Les écrits de Cinq-Mars regorgent de détails cruciaux pour nous permettre de comprendre la vision qu’avaient les soldats à cette époque. Oliva nous parle de son envie d’aller se battre, de l’ennui qui l’accable, de l’attente et de la peur. Par contre, cette peur n’est pas évoquée aussi facilement, mais est plutôt absente du discours du vétéran. En effet, la plupart du temps, il se remémore plutôt le courage de ses compatriotes et leurs actions héroïques plutôt que de traiter longuement de l’angoisse comme a pu le faire Arthur Joseph Lapointe, un autre Canadien français, dans ses propres Mémoires, Souvenirs et impressions de ma vie de soldat (1919). Oliva Cinq-Mars ne traite pas des horreurs de la guerre comme telles, mais les aborde de manière furtive et même un peu désinvolte. Il décrit, par exemple, une attaque allemande précédant la bataille de la Somme comme incommodante, car « ces maudits Allemands auraient bien pu rester chez eux et retarder cette affaire [bombardements] afin de nous laisser aller en repos » (p. 89). Il aborde la mort de façon similaire lorsqu’il explique que « plusieurs de nos camarades reçurent leur congé permanent, c’est-à-dire qu’ils devinrent des résidents de la Belgique, et ceci pour toujours » (p. 89).

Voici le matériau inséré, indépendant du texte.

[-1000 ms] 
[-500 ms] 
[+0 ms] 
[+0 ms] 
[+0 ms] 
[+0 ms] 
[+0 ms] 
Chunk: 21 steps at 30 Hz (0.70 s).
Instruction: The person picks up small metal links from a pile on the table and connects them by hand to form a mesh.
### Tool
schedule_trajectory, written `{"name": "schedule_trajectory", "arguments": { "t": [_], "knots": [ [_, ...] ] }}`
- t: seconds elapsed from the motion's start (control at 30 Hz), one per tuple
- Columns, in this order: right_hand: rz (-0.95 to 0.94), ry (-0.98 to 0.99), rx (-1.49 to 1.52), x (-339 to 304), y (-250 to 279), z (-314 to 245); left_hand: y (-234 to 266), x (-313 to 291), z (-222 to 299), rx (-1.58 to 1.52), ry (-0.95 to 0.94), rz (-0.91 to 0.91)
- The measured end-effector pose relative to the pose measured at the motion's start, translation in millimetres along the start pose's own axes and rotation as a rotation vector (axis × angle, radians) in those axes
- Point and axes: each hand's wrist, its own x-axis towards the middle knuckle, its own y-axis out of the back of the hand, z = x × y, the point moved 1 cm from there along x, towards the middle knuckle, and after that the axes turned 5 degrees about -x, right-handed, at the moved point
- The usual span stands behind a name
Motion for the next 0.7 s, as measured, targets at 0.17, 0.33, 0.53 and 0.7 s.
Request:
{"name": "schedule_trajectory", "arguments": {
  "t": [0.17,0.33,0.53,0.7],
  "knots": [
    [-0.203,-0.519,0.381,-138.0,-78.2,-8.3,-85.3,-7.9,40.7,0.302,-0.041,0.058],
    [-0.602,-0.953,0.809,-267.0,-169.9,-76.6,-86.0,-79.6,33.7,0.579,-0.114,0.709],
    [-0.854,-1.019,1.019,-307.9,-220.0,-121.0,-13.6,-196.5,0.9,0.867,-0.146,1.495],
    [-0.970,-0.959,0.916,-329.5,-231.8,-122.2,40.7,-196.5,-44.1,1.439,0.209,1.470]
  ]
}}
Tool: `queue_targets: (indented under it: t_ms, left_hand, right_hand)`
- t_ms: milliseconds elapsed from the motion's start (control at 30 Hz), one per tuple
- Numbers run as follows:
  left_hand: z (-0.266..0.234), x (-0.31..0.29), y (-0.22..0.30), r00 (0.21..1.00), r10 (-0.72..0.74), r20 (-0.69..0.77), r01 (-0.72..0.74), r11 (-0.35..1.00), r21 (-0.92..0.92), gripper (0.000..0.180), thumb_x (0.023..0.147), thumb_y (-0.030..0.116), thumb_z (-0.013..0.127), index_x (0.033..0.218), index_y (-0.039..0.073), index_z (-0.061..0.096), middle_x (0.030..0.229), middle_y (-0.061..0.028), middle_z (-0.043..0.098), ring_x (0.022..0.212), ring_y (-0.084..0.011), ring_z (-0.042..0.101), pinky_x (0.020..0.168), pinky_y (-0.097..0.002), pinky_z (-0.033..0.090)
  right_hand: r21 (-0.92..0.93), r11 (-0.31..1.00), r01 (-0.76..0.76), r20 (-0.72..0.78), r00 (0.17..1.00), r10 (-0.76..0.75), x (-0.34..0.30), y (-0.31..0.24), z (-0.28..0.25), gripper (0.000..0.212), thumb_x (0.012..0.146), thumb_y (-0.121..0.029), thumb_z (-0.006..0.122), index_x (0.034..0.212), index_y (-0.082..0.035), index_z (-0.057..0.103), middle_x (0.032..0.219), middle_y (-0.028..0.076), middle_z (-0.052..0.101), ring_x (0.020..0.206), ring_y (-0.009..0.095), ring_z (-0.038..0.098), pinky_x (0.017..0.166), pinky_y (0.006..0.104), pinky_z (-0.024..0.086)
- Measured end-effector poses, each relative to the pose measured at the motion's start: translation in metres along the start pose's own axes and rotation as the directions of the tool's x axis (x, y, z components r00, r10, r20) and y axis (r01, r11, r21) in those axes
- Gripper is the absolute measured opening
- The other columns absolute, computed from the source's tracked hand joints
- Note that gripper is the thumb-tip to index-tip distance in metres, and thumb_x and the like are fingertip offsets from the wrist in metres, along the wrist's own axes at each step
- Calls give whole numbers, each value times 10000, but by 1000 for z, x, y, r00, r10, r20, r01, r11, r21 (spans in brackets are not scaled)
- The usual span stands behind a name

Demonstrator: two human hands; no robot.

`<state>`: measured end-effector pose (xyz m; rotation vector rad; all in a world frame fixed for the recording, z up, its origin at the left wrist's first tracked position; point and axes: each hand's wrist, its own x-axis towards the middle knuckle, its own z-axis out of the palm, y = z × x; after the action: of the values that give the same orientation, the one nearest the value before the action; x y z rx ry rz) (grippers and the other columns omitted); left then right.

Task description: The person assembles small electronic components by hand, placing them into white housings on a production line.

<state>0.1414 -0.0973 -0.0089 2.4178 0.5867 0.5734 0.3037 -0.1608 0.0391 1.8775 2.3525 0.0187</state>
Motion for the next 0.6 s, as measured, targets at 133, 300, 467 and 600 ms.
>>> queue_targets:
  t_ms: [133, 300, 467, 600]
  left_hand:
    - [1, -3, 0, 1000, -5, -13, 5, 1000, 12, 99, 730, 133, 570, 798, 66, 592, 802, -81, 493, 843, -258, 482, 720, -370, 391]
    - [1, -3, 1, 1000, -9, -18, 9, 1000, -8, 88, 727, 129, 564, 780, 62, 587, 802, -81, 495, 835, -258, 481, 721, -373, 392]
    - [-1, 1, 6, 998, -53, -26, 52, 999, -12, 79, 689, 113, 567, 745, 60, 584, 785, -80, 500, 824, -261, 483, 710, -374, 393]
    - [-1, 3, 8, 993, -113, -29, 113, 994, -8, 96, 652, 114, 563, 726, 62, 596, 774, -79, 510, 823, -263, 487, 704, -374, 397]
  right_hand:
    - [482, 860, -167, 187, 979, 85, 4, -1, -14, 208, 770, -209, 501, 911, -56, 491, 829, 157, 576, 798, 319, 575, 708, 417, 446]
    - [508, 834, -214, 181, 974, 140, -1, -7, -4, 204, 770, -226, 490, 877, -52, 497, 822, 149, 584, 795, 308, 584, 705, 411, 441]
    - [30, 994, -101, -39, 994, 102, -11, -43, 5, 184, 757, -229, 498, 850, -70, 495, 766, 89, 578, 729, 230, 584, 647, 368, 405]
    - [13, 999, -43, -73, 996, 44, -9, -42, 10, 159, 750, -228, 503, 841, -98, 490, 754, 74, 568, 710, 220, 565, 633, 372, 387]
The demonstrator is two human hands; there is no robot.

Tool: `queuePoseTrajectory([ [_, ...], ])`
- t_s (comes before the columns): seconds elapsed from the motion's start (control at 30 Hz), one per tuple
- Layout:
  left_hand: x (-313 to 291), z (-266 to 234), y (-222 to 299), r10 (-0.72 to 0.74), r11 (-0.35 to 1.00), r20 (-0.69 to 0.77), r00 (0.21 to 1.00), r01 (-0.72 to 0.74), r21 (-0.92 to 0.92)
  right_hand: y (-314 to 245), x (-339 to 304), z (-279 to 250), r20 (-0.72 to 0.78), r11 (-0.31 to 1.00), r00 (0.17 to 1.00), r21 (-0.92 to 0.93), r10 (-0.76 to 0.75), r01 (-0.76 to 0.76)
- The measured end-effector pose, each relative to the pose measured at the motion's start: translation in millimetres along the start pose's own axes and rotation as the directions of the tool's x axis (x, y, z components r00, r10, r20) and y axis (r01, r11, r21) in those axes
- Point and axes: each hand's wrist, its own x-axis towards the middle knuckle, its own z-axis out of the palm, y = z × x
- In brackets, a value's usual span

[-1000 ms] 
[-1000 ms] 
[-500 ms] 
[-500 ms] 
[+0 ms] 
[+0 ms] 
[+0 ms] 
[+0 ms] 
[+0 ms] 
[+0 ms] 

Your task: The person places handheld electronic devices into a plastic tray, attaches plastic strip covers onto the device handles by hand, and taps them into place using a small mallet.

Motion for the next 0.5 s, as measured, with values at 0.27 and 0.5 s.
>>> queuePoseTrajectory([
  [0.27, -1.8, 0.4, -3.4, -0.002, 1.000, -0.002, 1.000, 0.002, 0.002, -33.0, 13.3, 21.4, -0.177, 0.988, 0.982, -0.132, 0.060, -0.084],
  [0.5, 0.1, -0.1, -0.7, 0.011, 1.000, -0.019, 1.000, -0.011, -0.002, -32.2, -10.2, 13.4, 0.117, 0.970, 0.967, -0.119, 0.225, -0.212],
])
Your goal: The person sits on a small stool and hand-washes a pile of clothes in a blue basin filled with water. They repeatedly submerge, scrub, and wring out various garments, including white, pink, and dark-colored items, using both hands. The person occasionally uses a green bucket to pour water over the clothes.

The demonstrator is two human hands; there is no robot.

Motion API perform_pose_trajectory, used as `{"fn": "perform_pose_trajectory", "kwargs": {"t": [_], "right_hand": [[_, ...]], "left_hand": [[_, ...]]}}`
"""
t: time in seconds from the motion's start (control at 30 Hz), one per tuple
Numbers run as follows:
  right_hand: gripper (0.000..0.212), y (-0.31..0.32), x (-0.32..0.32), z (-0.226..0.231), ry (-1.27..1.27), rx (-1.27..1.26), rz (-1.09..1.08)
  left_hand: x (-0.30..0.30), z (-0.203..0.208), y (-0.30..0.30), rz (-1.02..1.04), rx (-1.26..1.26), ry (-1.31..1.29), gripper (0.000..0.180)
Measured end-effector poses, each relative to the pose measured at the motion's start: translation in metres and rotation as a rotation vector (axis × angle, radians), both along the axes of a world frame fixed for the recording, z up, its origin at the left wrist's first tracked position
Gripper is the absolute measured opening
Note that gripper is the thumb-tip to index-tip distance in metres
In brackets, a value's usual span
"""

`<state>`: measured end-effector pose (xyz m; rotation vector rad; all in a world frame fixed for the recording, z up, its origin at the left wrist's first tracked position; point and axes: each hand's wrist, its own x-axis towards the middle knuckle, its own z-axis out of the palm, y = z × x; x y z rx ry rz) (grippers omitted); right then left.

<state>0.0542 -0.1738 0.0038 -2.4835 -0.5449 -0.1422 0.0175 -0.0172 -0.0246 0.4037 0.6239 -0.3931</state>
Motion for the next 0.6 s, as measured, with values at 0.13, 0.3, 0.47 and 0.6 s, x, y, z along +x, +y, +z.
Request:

Comme nous l’explique Michel Litalien en avant-propos de l’ouvrage, Oliva Cinq-Mars était un homme qui aimait bien raconter la guerre à ses proches et c’est probablement cela qui l’a poussé à écrire ses Mémoires. Cependant, la lecture de son témoignage suscite de nombreuses questions, ouvrant de nouvelles perspectives de recherche. D’où provient cette bravade face à la guerre ? Est-ce un trait de personnalité d’Oliva Cinq-Mars où est-ce que cela fait partie de la performance associée à la masculinité de l’époque ?
L’ouvrage est donc pertinent en soi, mais l’est encore beaucoup plus lorsqu’on s’imagine tout ce qu’il sera possible de faire grâce à l’excellent travail d’édition critique mené par Michel Litalien. Plutôt que d’orienter la lecture par une thèse très précise, l’historien laisse le lecteur découvrir les multiples facettes de ce document d’archives d’une grande valeur qui permettra, j’en suis sûr, d’éclairer et de nuancer davantage la participation des Canadiens français à la Première Guerre mondiale. L’implication militaire d’Oliva Cinq-Mars est aujourd’hui présentée comme hors norme, mais la poursuite des recherches, comme celles qu’entreprend Michel Litalien, aura peut-être l’effet de révéler une plus grande diversité de parcours des acteurs de la Grande Guerre.